9

I'm writing a process that needs to generate a UUID for certain groups that match based on some criteria. I got my code working, but I'm worried about potential issues from creating the UUID within my UDF (thus making it non-deterministic). Here's a simplified example of some code to illustrate:

from uuid import uuid1

from pyspark.sql import SparkSession
from pyspark.sql.functions import PandasUDFType, pandas_udf

spark = (
    SparkSession.builder.master("local")
    .appName("Word Count")
    .config("spark.some.config.option", "some-value")
    .getOrCreate()
)
df = spark.createDataFrame([["j", 3], ["h", 3], ["a", 2]], ["name", "age"])

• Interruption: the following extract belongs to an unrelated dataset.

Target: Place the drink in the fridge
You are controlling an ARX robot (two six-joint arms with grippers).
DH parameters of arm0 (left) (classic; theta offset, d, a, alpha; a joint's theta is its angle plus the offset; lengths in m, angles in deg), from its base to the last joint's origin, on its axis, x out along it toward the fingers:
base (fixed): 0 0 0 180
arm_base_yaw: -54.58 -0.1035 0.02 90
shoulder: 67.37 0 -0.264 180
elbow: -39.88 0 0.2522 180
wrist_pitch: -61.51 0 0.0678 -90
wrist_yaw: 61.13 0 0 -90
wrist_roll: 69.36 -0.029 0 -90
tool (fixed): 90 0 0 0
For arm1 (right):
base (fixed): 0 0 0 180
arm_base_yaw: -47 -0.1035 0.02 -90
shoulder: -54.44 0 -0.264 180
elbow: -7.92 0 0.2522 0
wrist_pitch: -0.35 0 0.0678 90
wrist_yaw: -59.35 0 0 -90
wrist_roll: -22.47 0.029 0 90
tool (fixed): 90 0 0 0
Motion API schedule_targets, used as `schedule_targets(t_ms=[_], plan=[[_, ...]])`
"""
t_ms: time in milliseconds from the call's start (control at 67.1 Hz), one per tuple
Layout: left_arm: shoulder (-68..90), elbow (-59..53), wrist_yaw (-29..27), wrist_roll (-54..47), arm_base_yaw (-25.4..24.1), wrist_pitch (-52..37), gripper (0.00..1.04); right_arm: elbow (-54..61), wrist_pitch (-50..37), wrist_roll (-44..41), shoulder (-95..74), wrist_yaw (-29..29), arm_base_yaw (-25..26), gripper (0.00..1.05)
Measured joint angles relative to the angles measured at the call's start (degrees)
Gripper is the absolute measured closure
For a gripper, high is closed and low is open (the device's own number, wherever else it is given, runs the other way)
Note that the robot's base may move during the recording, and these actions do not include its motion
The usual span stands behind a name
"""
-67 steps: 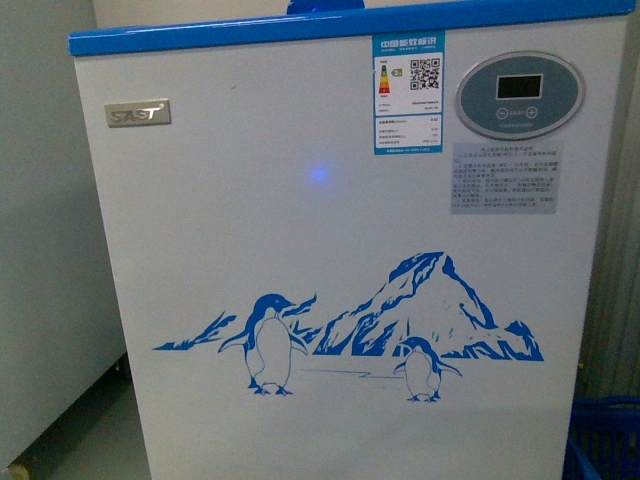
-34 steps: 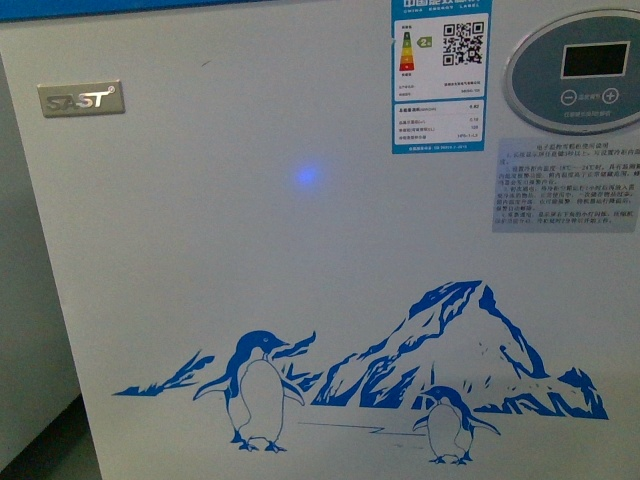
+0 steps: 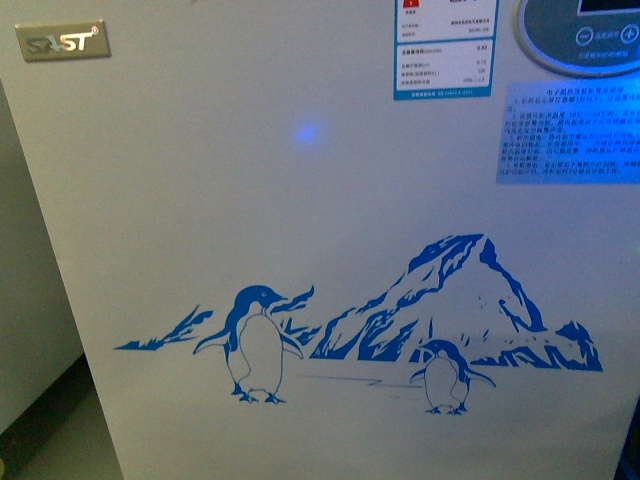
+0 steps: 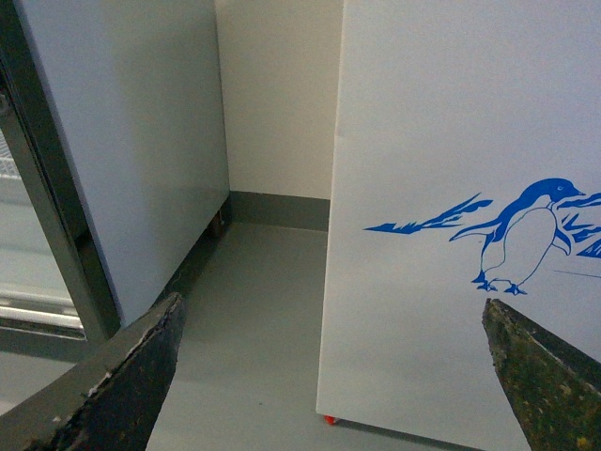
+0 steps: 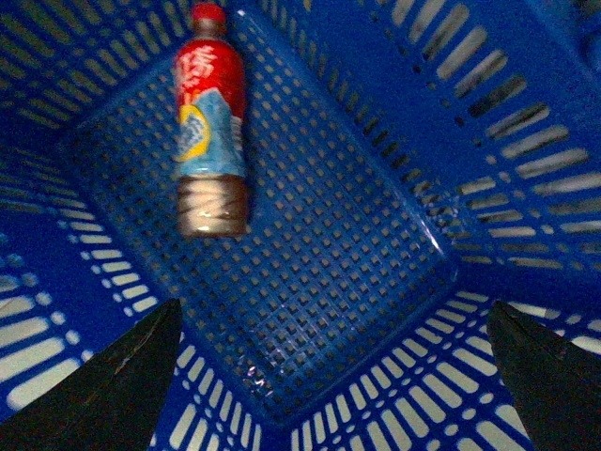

@pandas_udf("name string, age integer, uuid string", PandasUDFType.GROUPED_MAP)
def create_uuid(df):
    df["uuid"] = str(uuid1())
    return df


>>> df.groupby("age").apply(create_uuid).show()
+----+---+--------------------+
|name|age|                uuid|
+----+---+--------------------+
|   j|  3|1f8f48ac-0da8-430...|
|   h|  3|1f8f48ac-0da8-430...|
|   a|  2|d5206d03-bcce-445...|
+----+---+--------------------+

This currently works on some data processing over 200k records on AWS Glue, and I haven't found any bugs yet.

I use uuid1 since that uses the node information to generate the UUID thus ensuring no 2 nodes generate the same id.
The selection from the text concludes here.